Since leaving my job last October I’ve been working on various personal projects for fun and learning. One of those is a music player1 written entirely in Rust, including a web-based frontend using Seed, which is an Elm-like frontend framework in Rust. I’d like to write some other posts about that as well, but today let’s talk about artist names, specifically how these are represented in the MusicBrainz data.
I have a lot of Japanese music2, and one of the main reasons I don’t like any of the music players I’ve tried so far3 is their handling of non-Latin script names and titles. More specifically, most players only allow one name (plus a sortable name if you’re lucky). I find this annoying because what I’d really like to see in many cases is a Latin transcription or English translation instead of the original. For reference, a transcription is a phonetic representation of a name.
I prefer to see a transcribed name like “Ryokushaka” instead of “緑黄 色社会”. I also prefer the transcription over the translation, “Green Yellow Society”. But it’s nice to be able to see the Japanese name as well, especially if I’m trying to search the web for information about the artist or search YouTube for videos.
So what I really want is a tool that can handle multiple canonical values for each name or title, specifically the name according to the artist as well as optional transcribed and translated names for non-Latin names. And each of those canonical names also needs a sortable version (at least for artists), so “The Beatles” sorts as “B”, not “T”.
In order to accomplish this, I need to get more data than my MP3 files have. The best data source I’ve found is the MusicBrainz project, which is a fantastic open source/open data project for collecting information about all recorded music, or in their words, “MusicBrainz is an open music encyclopedia that collects music metadata and makes it available to the public.” It’s a lot like Wikipedia in that anyone can make an account and contribute edits. It’s also a lot like Wikipedia in that the quality and correctness of entries varies wildly.

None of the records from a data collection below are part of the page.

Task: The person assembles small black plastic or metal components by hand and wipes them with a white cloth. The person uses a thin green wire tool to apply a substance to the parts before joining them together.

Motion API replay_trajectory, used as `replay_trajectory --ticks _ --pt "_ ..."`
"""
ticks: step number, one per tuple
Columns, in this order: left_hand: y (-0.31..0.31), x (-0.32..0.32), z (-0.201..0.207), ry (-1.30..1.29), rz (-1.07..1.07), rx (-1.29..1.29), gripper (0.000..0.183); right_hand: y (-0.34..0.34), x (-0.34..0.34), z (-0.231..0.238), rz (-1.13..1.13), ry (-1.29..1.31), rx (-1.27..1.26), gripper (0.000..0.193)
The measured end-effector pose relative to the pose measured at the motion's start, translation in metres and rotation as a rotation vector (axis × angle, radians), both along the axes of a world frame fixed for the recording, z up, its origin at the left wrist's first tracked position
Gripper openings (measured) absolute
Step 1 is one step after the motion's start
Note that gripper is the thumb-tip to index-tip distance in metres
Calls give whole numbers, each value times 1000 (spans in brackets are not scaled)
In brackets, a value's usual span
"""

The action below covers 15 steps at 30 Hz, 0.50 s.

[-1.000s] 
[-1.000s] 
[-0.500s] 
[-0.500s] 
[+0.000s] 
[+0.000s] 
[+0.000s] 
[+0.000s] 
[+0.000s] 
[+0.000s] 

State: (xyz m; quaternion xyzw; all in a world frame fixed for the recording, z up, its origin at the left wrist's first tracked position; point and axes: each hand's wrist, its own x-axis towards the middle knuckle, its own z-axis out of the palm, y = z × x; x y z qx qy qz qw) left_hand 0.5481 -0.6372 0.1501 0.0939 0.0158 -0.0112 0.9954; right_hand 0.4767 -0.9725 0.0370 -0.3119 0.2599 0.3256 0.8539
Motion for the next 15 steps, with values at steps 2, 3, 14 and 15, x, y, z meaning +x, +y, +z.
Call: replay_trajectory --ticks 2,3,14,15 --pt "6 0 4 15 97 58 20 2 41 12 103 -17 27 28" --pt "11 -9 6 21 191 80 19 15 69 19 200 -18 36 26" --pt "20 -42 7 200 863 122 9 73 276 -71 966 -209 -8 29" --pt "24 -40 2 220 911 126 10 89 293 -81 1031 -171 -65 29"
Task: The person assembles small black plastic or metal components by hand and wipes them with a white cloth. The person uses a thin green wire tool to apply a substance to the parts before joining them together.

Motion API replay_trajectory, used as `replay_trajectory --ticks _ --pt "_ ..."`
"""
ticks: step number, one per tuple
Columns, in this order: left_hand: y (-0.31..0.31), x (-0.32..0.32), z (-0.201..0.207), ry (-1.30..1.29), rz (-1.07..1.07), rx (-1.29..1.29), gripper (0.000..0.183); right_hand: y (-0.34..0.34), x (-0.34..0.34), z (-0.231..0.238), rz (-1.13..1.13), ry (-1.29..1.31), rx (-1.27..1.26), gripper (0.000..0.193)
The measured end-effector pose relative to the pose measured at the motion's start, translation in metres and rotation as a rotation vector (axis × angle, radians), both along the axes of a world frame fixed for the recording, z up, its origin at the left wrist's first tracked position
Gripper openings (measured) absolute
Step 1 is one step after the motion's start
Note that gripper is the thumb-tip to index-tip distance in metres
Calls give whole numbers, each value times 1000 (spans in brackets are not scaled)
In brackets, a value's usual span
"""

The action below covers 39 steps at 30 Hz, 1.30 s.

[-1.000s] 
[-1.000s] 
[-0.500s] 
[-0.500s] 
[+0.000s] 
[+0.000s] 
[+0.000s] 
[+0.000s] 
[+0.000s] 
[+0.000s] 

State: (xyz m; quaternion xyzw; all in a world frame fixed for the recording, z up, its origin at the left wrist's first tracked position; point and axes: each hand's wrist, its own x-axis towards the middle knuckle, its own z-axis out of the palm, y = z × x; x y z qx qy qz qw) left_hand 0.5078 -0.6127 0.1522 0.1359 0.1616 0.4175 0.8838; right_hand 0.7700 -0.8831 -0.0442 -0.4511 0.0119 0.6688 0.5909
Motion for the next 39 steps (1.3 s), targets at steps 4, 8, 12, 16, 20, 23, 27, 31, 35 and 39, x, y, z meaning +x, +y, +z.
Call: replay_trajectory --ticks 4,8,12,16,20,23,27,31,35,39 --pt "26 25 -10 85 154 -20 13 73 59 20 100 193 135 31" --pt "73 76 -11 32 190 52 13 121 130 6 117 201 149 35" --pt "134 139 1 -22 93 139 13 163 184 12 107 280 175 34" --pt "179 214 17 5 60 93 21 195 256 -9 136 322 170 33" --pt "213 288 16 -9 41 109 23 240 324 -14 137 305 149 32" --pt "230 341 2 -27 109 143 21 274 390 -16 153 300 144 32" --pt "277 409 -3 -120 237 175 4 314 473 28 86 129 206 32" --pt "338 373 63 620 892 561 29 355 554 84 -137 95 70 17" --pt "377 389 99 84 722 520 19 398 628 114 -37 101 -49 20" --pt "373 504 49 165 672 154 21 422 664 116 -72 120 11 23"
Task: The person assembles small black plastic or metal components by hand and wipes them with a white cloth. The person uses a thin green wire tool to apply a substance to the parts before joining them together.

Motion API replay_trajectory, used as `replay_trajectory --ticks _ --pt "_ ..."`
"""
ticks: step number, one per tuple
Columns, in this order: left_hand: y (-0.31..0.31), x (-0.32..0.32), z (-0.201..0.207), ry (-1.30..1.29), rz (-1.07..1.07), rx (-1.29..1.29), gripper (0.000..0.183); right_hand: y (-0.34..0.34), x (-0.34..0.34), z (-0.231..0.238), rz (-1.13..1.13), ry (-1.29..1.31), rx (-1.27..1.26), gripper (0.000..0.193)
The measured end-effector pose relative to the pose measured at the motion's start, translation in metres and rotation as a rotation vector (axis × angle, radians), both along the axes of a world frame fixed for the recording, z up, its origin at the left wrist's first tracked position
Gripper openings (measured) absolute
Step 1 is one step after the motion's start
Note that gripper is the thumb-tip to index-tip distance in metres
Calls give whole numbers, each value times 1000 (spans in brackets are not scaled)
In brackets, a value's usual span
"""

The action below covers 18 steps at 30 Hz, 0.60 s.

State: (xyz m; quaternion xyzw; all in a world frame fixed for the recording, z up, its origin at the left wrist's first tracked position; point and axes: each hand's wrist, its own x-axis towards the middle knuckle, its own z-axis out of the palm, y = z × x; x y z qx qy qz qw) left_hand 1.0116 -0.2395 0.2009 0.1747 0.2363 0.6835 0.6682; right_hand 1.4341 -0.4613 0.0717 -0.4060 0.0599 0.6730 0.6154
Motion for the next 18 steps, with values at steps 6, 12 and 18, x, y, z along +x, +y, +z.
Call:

MusicBrainz (MB) allows for artists, releases (albums), and tracks to have many different names/titles. I will focus on artists for now, since artists have the most complex name data. An artist has a primary name, an optional sortable name, and zero or more aliases. Each alias has a name, an optional sortable name, an optional locale, a boolean indicating whether its the primary alias for a locale, and a type. Artists may also appear with different names in artist credits, either of their own albums or others, like compilation albums or as guest artists on someone else’s album.
The possible alias types are “Artist name”, “Legal name”, and “Search hint”. An “Artist name” is another version of the name they perform under. A “Legal name” alias is used to record the name for people who perform under an alias, like Madonna or Lady Gaga. I’m just filtering these out, since they’re not interesting for my purposes. A “Search hint” can be a common misspelling of their name, a fan nickname, or anything else that helps the search engine be smarter.
To make things a little more complex, MB has a policy of having the primary sortable name always be in Latin script, even if the primary name is not.
Let’s use Kenichi Asai4 as an example. For reference, his personal name (aka “first name”) is “Kenichi” and his family name (aka “last name”) is “Asai”. In English we’d typically write “Kenichi Asai”, but you might also see “Asai Kenichi”, because Japanese usage always put the family name first. Sometimes you’ll also see “ASAI Kenichi” to denote that “Asai” is the family name.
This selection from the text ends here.